Please copy each line from the entries that contains the string "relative".

╭─ Data listing

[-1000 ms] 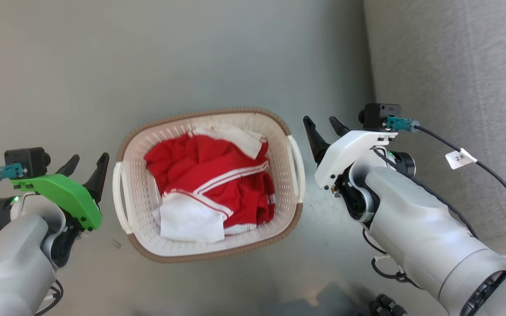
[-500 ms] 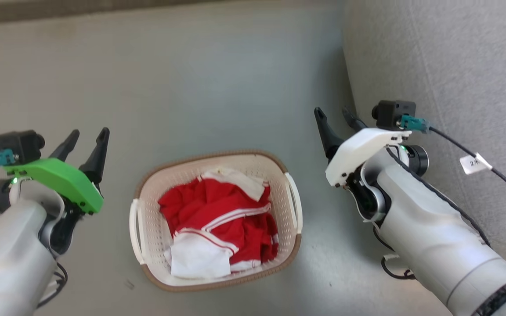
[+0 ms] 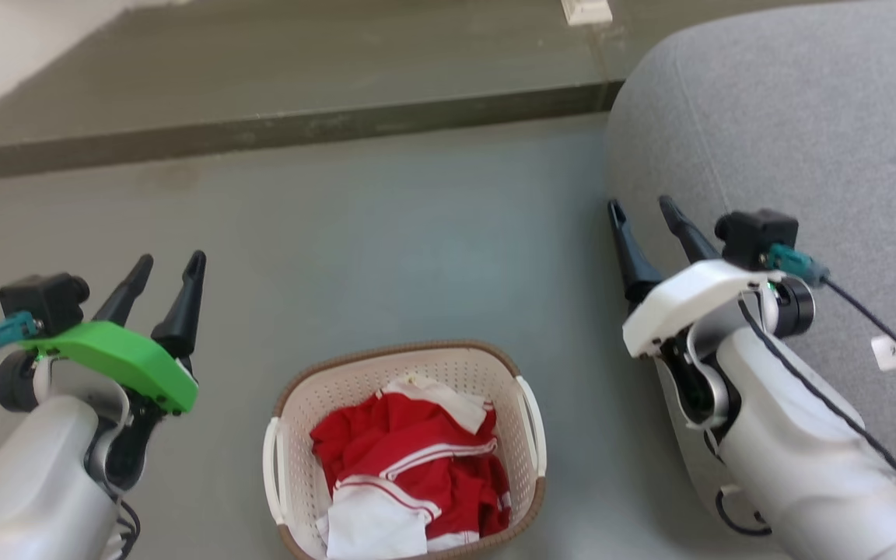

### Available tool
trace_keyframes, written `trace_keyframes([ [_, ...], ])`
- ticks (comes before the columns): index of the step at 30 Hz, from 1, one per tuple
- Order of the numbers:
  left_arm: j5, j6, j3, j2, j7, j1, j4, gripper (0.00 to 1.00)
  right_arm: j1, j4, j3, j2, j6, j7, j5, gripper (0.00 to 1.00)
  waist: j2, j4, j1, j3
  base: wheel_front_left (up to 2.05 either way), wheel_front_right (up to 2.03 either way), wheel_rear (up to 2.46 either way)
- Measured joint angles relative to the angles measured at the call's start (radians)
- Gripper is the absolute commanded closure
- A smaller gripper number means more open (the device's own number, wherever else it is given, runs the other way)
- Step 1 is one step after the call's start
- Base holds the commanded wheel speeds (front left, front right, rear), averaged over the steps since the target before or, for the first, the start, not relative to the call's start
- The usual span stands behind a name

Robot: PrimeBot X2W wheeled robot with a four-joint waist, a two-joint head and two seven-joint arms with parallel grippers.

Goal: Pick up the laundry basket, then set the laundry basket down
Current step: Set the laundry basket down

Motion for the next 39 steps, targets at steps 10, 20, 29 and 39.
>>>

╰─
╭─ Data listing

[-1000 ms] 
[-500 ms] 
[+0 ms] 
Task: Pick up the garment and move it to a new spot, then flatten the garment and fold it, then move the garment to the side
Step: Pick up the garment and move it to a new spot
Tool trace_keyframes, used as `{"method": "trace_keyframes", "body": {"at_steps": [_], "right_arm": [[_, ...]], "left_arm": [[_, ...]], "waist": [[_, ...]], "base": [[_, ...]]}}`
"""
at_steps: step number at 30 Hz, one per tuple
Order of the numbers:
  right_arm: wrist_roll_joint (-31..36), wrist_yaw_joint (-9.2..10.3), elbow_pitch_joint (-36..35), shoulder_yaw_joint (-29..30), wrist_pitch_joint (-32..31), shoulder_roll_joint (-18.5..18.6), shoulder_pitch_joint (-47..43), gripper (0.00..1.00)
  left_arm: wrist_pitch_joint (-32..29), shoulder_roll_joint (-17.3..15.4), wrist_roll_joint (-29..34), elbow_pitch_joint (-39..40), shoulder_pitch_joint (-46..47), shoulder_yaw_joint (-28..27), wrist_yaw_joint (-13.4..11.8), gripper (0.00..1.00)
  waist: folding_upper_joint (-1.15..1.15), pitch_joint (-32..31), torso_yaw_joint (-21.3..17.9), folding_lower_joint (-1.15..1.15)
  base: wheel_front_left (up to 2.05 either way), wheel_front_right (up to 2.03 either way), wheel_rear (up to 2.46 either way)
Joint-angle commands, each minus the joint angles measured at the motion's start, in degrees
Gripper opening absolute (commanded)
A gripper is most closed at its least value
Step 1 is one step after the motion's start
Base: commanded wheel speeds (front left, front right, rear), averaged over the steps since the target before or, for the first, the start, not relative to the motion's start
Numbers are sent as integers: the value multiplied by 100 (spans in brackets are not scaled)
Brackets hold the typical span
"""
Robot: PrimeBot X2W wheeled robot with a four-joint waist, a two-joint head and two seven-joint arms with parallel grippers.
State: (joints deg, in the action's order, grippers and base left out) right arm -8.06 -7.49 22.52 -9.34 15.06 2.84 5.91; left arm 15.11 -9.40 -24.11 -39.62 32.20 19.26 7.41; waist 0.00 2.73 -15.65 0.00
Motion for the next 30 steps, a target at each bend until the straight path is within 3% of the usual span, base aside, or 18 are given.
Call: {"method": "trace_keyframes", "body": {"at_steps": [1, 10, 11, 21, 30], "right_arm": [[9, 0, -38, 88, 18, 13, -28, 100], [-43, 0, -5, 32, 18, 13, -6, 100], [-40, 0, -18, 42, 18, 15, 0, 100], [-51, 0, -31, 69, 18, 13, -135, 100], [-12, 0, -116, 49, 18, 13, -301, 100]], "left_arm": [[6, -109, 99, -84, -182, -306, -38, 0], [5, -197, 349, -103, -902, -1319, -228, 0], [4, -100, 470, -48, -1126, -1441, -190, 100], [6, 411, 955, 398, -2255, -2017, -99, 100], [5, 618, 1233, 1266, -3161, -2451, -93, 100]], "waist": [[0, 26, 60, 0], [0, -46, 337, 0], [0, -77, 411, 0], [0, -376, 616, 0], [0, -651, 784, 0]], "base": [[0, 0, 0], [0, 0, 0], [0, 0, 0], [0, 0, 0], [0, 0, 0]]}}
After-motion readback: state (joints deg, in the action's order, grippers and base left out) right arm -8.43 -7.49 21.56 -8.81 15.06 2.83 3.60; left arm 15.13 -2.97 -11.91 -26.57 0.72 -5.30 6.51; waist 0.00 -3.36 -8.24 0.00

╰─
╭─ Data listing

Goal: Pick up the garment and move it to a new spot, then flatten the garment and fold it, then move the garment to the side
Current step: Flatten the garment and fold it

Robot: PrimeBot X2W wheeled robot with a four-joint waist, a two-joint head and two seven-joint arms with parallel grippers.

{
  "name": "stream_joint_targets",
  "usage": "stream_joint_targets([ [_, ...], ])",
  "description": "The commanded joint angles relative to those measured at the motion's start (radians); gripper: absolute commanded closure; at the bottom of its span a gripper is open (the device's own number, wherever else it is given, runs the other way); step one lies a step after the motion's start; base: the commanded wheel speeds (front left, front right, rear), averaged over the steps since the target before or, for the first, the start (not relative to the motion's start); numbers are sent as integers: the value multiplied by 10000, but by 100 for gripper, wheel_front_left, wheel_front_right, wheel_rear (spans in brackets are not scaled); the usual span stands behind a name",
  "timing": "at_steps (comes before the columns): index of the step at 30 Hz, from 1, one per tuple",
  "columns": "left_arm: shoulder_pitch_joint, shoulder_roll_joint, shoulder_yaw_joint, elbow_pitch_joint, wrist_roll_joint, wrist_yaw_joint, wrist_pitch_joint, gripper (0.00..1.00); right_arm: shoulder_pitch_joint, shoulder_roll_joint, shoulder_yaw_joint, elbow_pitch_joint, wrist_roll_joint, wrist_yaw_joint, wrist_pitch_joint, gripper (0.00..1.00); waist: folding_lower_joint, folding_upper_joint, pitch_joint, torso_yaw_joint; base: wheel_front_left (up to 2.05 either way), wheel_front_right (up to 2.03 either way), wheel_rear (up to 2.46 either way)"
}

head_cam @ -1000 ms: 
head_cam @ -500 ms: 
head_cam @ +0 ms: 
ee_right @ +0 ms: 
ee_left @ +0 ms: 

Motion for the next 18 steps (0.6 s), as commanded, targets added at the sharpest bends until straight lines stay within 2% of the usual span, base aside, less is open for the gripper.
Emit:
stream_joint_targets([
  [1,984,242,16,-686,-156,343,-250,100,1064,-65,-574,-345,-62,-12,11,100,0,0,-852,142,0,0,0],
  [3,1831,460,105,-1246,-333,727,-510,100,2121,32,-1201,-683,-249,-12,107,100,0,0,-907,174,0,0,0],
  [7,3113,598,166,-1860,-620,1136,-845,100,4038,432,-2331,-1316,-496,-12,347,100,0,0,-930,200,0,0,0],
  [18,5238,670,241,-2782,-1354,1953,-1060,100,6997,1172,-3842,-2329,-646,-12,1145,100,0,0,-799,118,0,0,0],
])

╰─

__Solution to the exercise__
- Measured joint angles relative to the angles measured at the call's start (radians)
- Base holds the commanded wheel speeds (front left, front right, rear), averaged over the steps since the target before or, for the first, the start, not relative to the call's start
Base: commanded wheel speeds (front left, front right, rear), averaged over the steps since the target before or, for the first, the start, not relative to the motion's start
  "description": "The commanded joint angles relative to those measured at the motion's start (radians); gripper: absolute commanded closure; at the bottom of its span a gripper is open (the device's own number, wherever else it is given, runs the other way); step one lies a step after the motion's start; base: the commanded wheel speeds (front left, front right, rear), averaged over the steps since the target before or, for the first, the start (not relative to the motion's start); numbers are sent as integers: the value multiplied by 10000, but by 100 for gripper, wheel_front_left, wheel_front_right, wheel_rear (spans in brackets are not scaled); the usual span stands behind a name",

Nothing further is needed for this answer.